# [Your assignment]
In the data that follows, every line containing the word "frame" should be returned.

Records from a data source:

————————

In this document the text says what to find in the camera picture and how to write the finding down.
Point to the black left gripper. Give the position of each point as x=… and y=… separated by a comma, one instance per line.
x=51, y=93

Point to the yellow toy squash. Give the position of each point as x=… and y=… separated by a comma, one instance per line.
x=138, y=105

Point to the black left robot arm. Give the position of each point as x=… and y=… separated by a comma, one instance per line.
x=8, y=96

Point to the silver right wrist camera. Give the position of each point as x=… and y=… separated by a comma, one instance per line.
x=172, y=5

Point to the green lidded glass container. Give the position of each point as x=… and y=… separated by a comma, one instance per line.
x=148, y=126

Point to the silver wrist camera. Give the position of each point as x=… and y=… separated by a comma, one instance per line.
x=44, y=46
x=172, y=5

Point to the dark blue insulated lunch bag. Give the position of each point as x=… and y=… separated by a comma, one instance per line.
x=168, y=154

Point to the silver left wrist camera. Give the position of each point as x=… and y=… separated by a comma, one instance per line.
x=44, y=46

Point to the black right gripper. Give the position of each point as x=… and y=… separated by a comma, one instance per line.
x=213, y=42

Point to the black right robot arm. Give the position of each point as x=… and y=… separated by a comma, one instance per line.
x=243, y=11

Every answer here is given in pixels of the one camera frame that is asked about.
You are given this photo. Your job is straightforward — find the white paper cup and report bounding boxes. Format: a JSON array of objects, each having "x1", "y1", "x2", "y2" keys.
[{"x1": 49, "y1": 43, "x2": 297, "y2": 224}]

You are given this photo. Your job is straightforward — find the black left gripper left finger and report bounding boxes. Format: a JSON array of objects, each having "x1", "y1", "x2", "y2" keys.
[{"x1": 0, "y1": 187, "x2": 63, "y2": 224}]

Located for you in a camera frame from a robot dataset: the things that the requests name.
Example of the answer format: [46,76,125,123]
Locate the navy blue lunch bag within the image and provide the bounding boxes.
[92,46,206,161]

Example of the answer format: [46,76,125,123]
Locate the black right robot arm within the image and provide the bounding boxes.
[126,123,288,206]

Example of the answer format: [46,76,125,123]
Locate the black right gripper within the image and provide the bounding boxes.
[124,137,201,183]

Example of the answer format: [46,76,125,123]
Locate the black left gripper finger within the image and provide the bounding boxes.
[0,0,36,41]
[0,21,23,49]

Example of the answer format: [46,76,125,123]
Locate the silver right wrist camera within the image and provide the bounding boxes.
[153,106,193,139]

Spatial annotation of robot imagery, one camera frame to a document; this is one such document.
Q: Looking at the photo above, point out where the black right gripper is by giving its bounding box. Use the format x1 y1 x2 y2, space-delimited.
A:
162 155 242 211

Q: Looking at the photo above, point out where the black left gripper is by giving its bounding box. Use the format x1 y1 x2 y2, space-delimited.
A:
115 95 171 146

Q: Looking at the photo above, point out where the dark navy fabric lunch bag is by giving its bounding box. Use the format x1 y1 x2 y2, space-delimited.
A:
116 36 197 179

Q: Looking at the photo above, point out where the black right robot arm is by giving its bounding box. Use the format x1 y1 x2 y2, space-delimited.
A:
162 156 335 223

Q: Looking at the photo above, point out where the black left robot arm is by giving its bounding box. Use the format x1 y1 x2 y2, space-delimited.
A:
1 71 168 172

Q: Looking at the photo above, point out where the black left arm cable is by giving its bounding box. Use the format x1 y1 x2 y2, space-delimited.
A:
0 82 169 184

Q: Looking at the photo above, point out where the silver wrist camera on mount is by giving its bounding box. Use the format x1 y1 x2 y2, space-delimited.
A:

————————

# [Response to the exercise]
Every answer here is given in pixels of the one camera frame that is asked about.
Located for you in a camera frame from a robot dataset: the things that the requests name.
Spatial annotation of robot imagery, one camera frame to a document; this is one such document.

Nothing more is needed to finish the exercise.